Copy each line of the records exactly, stopping only after the line that contains "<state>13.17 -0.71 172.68" has been written, and leave pictures out.

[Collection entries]
#####

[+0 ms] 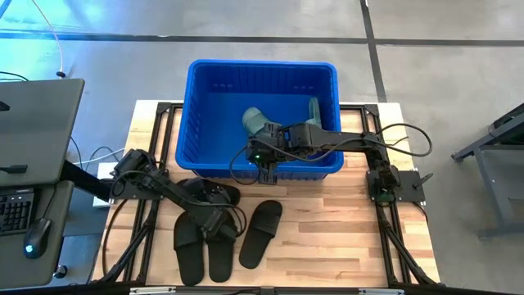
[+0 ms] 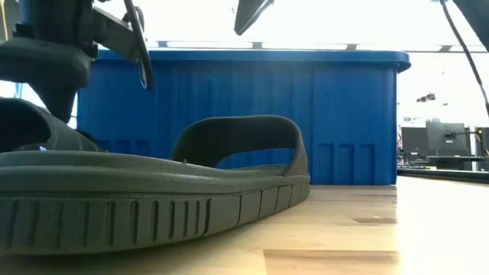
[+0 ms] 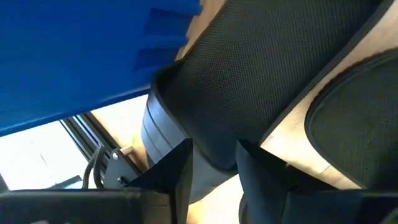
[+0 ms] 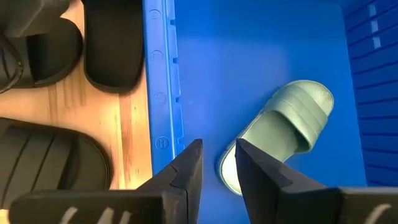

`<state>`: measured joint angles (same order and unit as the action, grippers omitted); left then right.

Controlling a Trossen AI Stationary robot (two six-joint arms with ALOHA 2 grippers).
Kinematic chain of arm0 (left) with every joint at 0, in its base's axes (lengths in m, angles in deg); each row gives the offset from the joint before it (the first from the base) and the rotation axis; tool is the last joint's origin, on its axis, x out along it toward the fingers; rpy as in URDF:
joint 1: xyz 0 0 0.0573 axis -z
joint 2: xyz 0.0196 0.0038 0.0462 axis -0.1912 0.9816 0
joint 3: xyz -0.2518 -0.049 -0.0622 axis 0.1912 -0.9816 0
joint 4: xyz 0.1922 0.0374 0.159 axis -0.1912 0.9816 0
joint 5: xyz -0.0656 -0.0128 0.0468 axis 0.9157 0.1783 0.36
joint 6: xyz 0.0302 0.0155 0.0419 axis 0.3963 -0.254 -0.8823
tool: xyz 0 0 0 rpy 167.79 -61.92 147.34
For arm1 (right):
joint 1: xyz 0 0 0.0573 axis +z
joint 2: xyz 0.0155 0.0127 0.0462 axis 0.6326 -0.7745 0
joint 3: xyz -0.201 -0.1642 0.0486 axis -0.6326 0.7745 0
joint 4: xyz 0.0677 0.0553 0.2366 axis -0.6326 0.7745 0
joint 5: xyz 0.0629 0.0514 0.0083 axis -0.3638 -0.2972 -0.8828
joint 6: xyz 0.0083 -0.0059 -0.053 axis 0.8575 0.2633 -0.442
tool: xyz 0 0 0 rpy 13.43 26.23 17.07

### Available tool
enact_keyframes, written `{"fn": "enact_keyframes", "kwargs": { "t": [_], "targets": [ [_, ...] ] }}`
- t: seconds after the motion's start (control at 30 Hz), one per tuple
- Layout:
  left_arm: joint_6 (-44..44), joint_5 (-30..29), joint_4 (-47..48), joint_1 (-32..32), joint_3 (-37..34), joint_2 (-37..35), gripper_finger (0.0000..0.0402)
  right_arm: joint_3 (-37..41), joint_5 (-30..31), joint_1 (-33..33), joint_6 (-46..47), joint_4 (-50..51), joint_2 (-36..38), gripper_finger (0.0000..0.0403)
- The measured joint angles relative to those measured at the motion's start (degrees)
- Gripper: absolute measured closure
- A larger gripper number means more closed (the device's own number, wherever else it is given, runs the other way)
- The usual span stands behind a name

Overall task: Pick and place slides into bin
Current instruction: Put the black slide into the blue bin

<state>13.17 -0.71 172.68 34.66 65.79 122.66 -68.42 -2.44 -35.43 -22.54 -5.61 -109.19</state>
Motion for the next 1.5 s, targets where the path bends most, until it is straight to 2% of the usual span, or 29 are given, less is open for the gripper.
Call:
{"fn": "enact_keyframes", "kwargs": {
  "t": [0.3,0.5,0.93,1.1,1.5],
  "targets": [
    [8.45,1.35,-3.14,0.0,-2.44,-0.04,0.0287,0.0,0.0,-0.02,0.39,3.81,0.0,0.0318],
    [12.95,6.55,-2.88,-0.02,-5.81,-0.04,0.0287,0.0,0.0,-0.02,0.19,7.73,0.0,0.0318],
    [12.37,8.54,-2.62,0.0,-4.79,-0.07,0.0287,0.0,0.0,-0.02,-0.02,9.16,0.0,0.0318],
    [12.31,6.6,-1.15,0.07,-3.24,-0.07,0.0287,0.0,0.0,-0.02,-0.02,9.14,0.0,0.0318],
    [13.24,6.13,3.17,0.0,-3.18,-0.07,0.0287,0.01,0.01,-0.02,-1.48,9.26,0.0,0.0318]
  ]
}}
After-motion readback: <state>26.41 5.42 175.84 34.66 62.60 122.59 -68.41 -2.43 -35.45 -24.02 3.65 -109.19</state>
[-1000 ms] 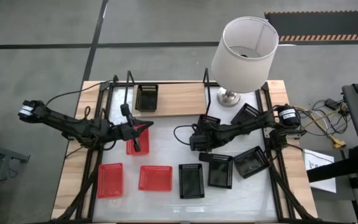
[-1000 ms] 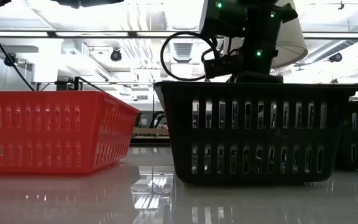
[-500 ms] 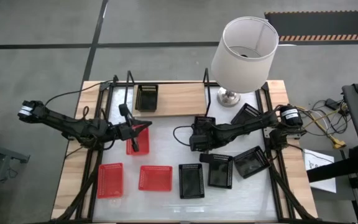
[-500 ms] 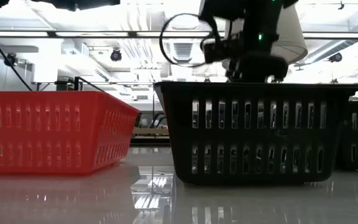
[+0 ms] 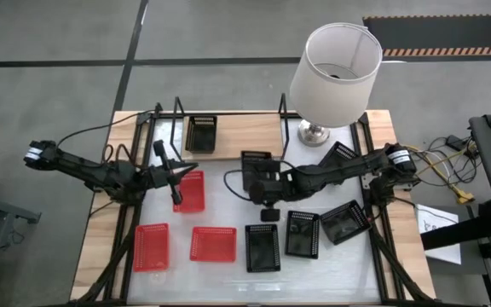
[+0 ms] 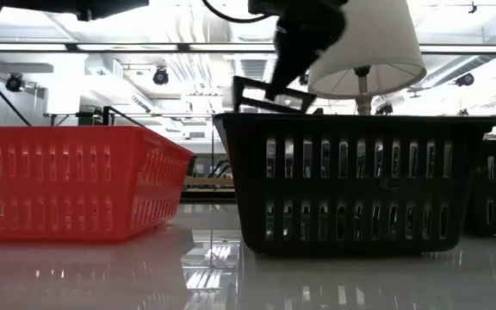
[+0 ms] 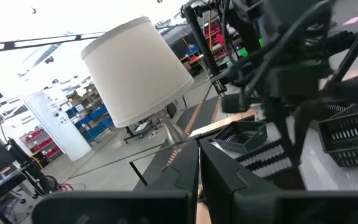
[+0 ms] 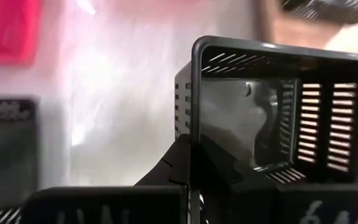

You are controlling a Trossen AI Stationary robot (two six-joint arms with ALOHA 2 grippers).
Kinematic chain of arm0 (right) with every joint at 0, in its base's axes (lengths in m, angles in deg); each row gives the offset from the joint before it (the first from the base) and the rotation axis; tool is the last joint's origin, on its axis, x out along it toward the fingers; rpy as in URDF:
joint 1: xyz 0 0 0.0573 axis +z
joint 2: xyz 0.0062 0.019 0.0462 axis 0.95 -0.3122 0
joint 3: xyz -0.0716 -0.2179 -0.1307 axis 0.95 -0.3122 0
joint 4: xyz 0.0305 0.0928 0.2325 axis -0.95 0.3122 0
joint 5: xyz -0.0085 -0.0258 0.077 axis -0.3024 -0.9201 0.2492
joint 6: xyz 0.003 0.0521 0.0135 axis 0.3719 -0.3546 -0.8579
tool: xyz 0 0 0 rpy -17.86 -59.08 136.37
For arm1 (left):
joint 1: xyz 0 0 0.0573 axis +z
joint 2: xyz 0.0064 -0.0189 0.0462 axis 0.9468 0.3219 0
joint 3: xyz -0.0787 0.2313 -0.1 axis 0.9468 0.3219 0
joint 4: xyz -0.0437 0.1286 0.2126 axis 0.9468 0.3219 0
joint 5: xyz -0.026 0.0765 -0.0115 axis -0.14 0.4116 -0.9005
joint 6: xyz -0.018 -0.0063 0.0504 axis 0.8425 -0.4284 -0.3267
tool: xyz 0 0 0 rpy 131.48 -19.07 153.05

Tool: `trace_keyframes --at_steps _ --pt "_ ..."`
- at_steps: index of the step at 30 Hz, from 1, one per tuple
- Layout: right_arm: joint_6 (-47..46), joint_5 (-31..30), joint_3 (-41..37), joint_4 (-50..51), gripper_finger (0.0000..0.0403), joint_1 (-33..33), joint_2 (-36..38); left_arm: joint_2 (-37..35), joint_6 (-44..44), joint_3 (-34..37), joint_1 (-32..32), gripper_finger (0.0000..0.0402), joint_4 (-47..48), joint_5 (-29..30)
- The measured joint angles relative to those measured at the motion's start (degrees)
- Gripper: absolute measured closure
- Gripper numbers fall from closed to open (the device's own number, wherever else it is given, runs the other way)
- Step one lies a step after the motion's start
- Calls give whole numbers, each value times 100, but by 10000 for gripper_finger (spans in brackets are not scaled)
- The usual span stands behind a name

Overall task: Stack baskets on shelf by color
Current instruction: Put the black bin on the shelf

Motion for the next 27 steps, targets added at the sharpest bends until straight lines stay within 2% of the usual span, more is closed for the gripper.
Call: trace_keyframes --at_steps 12,20,27 --pt "1233 26 13 -2060 394 -1109 -72 -119 -2 1 -4 402 9 -9" --pt "1462 68 147 -2092 394 -1546 -626 -128 -4 1 -4 402 -67 -58" --pt "1735 67 659 -1884 394 -1743 -1317 -80 -7 3 -2 402 -116 -71"
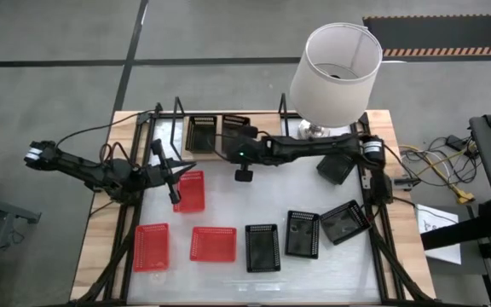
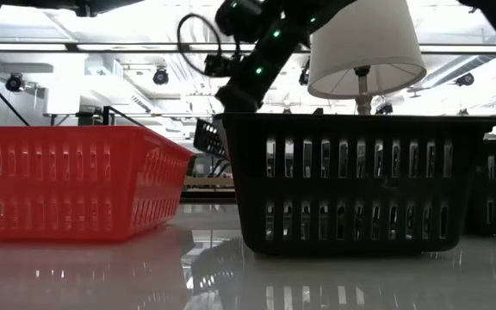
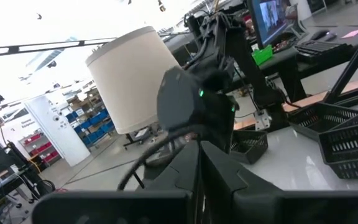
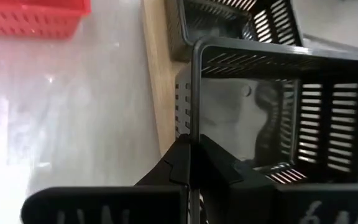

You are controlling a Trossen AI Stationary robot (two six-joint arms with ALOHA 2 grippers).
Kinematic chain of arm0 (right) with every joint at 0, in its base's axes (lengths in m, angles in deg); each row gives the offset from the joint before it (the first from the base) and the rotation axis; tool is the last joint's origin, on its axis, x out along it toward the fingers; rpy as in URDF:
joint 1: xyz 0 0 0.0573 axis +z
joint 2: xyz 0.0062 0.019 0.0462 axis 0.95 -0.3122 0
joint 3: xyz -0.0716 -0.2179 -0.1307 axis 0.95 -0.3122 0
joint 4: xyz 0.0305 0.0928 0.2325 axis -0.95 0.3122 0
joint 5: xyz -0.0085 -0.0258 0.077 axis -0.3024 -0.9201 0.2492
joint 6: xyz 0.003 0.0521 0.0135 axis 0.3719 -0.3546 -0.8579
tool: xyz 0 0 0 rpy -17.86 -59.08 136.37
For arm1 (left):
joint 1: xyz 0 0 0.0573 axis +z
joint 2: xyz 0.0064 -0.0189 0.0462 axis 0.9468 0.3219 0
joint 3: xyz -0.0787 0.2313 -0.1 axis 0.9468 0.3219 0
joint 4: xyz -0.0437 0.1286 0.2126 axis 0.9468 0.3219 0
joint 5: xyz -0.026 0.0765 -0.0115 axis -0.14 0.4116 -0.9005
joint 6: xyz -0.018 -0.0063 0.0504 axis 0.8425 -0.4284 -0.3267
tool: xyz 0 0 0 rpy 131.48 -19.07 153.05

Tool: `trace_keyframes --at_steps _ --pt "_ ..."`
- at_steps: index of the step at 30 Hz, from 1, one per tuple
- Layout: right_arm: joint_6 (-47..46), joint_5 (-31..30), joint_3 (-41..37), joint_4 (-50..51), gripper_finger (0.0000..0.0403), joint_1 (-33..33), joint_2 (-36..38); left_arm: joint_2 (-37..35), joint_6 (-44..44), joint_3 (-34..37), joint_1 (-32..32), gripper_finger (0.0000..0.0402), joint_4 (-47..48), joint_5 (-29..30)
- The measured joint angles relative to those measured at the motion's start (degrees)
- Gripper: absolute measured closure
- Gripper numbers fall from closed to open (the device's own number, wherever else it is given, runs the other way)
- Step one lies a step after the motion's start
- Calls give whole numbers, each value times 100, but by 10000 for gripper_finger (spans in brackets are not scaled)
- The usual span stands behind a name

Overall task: Stack baskets on shelf by color
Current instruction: Put the black bin on the shelf

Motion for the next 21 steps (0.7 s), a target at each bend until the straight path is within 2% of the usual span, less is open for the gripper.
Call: trace_keyframes --at_steps 7,17,21 --pt "90 -55 904 987 394 -152 -689 -11 0 0 2 402 -3 -1" --pt "188 -52 1906 1747 391 -181 -1296 -9 0 0 2 402 -1 -3" --pt "180 -43 1993 1875 381 -178 -1330 -9 0 2 2 402 -1 -3"
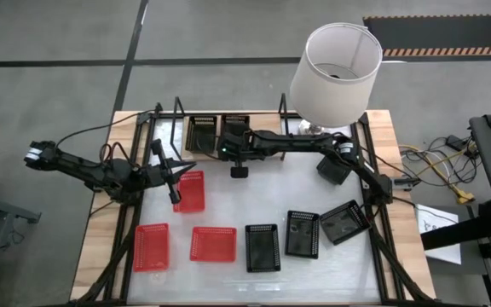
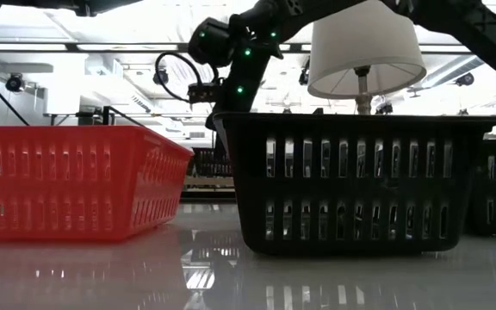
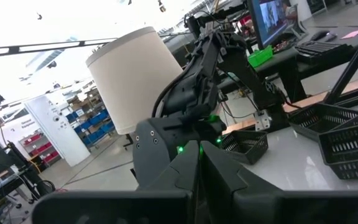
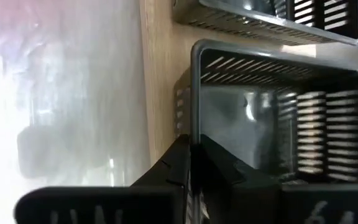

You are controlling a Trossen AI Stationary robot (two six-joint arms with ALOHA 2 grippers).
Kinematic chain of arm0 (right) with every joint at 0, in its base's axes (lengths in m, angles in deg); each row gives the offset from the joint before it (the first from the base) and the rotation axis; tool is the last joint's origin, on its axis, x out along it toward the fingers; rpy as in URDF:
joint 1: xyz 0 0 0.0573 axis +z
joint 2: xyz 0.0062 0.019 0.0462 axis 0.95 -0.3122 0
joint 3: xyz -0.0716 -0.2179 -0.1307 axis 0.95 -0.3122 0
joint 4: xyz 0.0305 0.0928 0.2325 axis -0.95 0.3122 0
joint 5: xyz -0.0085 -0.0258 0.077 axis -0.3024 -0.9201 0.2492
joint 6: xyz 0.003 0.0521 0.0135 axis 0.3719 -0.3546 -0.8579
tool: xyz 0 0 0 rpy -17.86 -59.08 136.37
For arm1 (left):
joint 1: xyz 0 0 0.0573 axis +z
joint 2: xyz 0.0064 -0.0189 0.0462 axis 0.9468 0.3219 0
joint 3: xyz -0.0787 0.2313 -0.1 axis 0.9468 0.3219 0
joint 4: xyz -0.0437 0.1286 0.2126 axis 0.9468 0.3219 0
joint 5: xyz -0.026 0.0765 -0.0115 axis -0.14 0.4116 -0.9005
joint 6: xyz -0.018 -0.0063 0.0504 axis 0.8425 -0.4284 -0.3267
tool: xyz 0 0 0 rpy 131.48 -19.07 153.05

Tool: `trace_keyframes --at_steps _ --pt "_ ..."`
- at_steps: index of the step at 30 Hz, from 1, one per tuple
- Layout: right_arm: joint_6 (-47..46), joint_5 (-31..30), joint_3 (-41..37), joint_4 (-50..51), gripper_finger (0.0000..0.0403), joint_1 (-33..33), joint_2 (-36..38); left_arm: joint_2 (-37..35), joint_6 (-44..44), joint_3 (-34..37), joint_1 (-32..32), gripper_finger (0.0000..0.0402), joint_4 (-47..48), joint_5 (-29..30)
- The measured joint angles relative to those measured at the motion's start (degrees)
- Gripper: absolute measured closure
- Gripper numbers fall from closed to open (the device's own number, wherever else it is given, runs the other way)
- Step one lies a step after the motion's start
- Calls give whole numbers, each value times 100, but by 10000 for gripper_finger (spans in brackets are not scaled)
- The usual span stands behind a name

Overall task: Stack baskets on shelf by color
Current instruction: Put the black bin on the shelf

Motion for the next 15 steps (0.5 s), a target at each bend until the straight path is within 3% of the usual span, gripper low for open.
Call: trace_keyframes --at_steps 15 --pt "-49 -54 2 -10 330 0 11 0 -4 2 0 402 -4 0"
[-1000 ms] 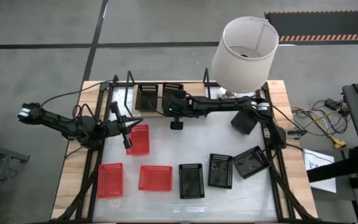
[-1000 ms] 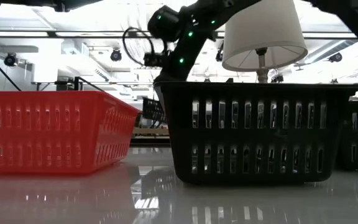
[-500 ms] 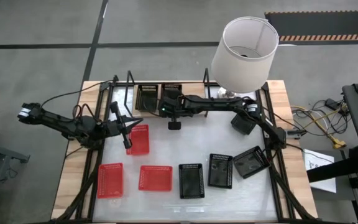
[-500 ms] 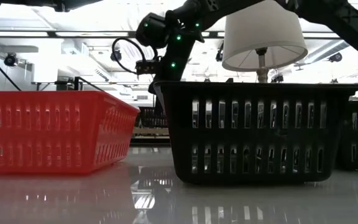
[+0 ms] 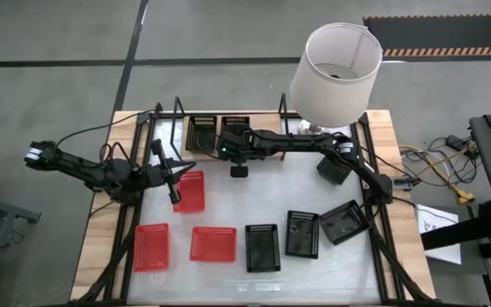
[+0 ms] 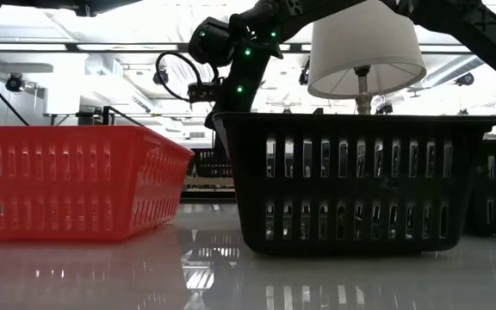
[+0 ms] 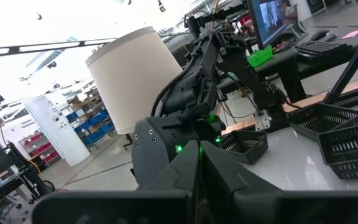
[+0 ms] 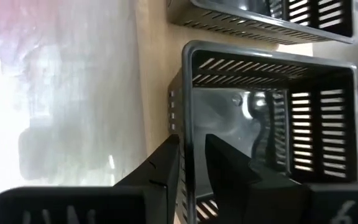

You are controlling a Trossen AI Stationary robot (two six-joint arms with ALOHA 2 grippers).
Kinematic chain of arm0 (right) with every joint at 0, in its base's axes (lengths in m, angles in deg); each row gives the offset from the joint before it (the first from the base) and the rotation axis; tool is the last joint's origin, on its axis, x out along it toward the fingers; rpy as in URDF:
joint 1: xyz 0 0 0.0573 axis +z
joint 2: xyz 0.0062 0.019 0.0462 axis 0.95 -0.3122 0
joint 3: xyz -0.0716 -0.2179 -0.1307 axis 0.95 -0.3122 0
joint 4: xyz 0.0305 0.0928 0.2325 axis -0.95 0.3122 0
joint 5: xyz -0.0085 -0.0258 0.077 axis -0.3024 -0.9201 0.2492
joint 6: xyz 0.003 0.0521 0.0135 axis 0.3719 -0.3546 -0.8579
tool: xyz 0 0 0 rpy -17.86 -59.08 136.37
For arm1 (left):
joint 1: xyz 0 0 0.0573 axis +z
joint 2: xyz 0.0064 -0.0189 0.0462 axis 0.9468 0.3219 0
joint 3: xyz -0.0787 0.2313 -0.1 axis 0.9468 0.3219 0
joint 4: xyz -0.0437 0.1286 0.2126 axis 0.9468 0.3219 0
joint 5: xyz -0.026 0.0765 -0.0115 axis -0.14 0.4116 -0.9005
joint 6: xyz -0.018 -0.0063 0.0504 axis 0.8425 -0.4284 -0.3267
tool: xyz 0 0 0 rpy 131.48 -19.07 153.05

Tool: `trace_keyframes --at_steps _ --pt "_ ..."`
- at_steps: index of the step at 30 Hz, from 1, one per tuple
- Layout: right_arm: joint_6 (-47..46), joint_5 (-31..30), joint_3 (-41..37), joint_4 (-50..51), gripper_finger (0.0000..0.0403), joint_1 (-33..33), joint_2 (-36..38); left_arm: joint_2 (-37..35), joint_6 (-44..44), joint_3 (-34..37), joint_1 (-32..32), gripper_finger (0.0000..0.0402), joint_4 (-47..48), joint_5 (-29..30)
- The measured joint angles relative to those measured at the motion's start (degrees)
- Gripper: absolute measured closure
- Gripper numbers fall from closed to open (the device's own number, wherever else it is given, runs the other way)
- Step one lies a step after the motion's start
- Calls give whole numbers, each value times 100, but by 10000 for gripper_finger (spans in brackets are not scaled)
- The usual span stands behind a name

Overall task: Stack baskets on shelf by color
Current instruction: Put the black bin on the shelf

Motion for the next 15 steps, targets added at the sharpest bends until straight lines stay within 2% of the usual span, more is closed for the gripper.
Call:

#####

▸ Response box
[+0 ms] 
[+0 ms] 
[+0 ms] 
[+0 ms] 

`<state>`: measured joint angles (same order and unit as the action, grippers omitted); left then right.

Controlling a Trossen AI Stationary robot (two six-joint arms with ALOHA 2 grippers).
Kinematic chain of arm0 (left) with every joint at 0, in its base's axes (lengths in m, angles in deg); each row gives the offset from the joint before it (the first from the base) and the rotation axis; tool is the last joint's origin, on its axis, x out along it toward the fingers; rpy as in URDF:
joint 1: xyz 0 0 0.0573 axis -z
joint 2: xyz 0.0196 0.0038 0.0462 axis -0.1912 0.9816 0
joint 3: xyz -0.2518 -0.049 -0.0622 axis 0.1912 -0.9816 0
joint 4: xyz 0.1922 0.0374 0.159 axis -0.1912 0.9816 0
joint 5: xyz -0.0656 -0.0128 0.0468 axis 0.9157 0.1783 0.36
joint 6: xyz 0.0302 0.0155 0.0419 axis 0.3963 -0.254 -0.8823
tool: xyz 0 0 0 rpy 167.79 -61.92 147.34
For arm1 (right):
joint 1: xyz 0 0 0.0573 axis +z
joint 2: xyz 0.0155 0.0127 0.0462 axis 0.6326 -0.7745 0
joint 3: xyz -0.201 -0.1642 0.0486 axis -0.6326 0.7745 0
joint 4: xyz 0.0677 0.0553 0.2366 axis -0.6326 0.7745 0
joint 5: xyz 0.0629 0.0514 0.0083 axis -0.3638 -0.2972 -0.8828
joint 6: xyz 0.0083 -0.0059 -0.053 axis 0.8575 0.2633 -0.442
tool: xyz 0 0 0 rpy 13.43 26.23 17.07

### Available tool
enact_keyframes, written `{"fn": "enact_keyframes", "kwargs": { "t": [_], "targets": [ [_, ...] ] }}`
- t: seconds after the motion's start (control at 30 Hz), one per tuple
- Layout:
  left_arm: joint_6 (-44..44), joint_5 (-30..29), joint_4 (-47..48), joint_1 (-32..32), joint_3 (-37..34), joint_2 (-37..35), gripper_finger (0.0000..0.0402)
  right_arm: joint_3 (-37..41), joint_5 (-30..31), joint_1 (-33..33), joint_6 (-46..47), joint_4 (-50..51), joint_2 (-36..38), gripper_finger (0.0000..0.0403)
- The measured joint angles relative to those measured at the motion's start (degrees)
- Gripper: absolute measured closure
- A larger gripper number means more closed (the device's own number, wherever else it is given, runs the other way)
- The usual span stands behind a name

Overall task: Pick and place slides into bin
Current instruction: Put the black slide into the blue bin

<state>13.17 -0.71 172.68 34.66 65.79 122.66 -68.42 -2.44 -35.43 -22.54 -5.61 -109.19</state>

The exercise asks for nothing more than this.